Basiskompetenzen vermitteln
Im WOLF-Zentrum arbeiten Krizan und Oschmann mit Kindern von der 1. bis zur 9. Klasse. Jeder dieser rund 50 Schüler erhält einen individuellen Einzelunterricht. Hat das Kind eine Dyskalkulie, wird es in den mathematischen Basiskompetenzen geschult – Mengen mit Zahlen verknüpfen, Zahlen vergleichen und vieles mehr.

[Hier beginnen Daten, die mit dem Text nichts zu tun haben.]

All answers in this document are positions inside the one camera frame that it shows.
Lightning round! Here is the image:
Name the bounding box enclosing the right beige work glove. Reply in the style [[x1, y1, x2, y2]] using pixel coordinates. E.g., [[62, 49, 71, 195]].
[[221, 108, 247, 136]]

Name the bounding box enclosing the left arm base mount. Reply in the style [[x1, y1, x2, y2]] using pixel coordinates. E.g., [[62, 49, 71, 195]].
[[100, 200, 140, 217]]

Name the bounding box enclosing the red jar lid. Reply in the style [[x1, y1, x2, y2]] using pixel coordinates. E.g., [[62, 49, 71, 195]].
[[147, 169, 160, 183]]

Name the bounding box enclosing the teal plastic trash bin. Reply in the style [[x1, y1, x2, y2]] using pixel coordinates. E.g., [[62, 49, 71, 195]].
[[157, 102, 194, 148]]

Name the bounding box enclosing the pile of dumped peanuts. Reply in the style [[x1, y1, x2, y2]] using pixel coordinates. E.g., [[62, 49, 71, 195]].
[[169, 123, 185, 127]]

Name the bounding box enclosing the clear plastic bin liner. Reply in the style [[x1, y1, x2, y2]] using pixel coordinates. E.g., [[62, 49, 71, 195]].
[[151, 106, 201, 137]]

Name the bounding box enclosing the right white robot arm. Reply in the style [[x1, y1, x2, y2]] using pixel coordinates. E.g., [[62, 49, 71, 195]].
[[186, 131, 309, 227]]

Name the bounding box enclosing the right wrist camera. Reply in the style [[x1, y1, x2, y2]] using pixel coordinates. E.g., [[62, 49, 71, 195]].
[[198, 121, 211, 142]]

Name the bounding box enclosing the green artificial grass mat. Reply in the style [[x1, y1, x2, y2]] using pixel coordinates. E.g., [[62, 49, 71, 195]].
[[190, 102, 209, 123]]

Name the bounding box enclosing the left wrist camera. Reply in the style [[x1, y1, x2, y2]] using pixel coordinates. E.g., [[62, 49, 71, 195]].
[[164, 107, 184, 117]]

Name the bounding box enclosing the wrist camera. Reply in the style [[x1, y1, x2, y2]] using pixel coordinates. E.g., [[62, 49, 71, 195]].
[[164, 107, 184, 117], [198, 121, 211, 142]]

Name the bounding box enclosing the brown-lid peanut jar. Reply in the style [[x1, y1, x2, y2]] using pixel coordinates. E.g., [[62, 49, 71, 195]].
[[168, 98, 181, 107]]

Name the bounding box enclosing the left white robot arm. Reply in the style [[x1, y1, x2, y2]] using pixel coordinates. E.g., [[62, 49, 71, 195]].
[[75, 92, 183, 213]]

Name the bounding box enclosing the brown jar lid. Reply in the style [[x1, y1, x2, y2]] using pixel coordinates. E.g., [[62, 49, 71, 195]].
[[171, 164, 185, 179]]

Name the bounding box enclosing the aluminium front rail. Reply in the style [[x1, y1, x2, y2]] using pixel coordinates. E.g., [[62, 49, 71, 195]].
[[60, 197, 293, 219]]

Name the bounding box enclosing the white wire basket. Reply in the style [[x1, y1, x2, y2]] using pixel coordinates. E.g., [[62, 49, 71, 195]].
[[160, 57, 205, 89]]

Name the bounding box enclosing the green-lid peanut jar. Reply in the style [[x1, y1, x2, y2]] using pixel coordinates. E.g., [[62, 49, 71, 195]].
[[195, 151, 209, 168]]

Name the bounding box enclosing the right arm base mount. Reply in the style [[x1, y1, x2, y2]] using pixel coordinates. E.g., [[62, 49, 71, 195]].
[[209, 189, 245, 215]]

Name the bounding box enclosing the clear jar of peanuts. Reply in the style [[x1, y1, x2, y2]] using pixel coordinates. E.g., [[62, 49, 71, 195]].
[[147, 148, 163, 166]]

Hat es eine LRS, lernt es gezielt, Buchstaben in Laute zu übersetzen, es erweitert seine Rechtschreibfähigkeiten und seinen Stichwortschatz. „Egal, in welcher Klasse das Kind ist, wir fangen an der Basis an und arbeiten uns so lange vor, bis die Kinder alle nötigen Schritte automatisch abrufen können. Diese Automatisierung ist unser Ziel“, erklärt Oschmann. Was ihre Methoden von denen anderer Angebote unterscheidet? „Wir arbeiten gleichermaßen pädagogisch und psychologisch. Nachhilfe bedeutet Schönheitskorrektur, wir bauen das Haus von unten her komplett neu auf.“
Lehrer sensibilisieren
Der zweite Schwerpunkt ist die Fortbildung von Pädagogen. „Kaum ein Lehrer ist für die LRS-Förderung ausgebildet. Dabei kann man die meisten Methoden aus diesem Gebiet auch im Regelunterricht anbieten“, sagt Oschmann. Die Lehrkräfte lernen, wissenschaftlich fundierte Tests in den Unterricht einzubauen, Rechen- beziehungsweise Lese-Rechtschreibschwächen ihrer Schüler zu erkennen, schulrechtliche Aspekte zu vermitteln, um Eltern rechtssicher beraten zu können.
Ziele verfolgen
Das nächste Ziel der beiden Pädagoginnen: In die Kitas gehen und die Erzieher fit machen in Sprachförderung und der Vermittlung schulischer Vorläuferkompetenzen. Am besten flächendeckend. „Das ist nicht einfach. In den meisten Einrichtungen fehlt es an Personal und damit an Zeit.“ Zudem gebe es bereits Angebote, die speziell Risikokindern nach Oschmanns und Krizans Erfahrung allerdings oft mehr schaden als nutzen. Oschmann: „Externe Lerntherapeuten wären eine Lösung.“ Sie könnten die Kitas regelmäßig besuchen, den Kindern durch Spiele und dialogisches Lesen Schrift, Sprache und Rechnen nahebringen und dabei Diagnoseverfahren einsetzen, um Jungen und Mädchen, die Schwächen zeigen, frühzeitig zu erkennen und zu fördern. „Es ist nicht kompliziert“, sagt Krizan. Man muss nur wissen, wie es geht. Und dieses Wissen in der Praxis anwenden.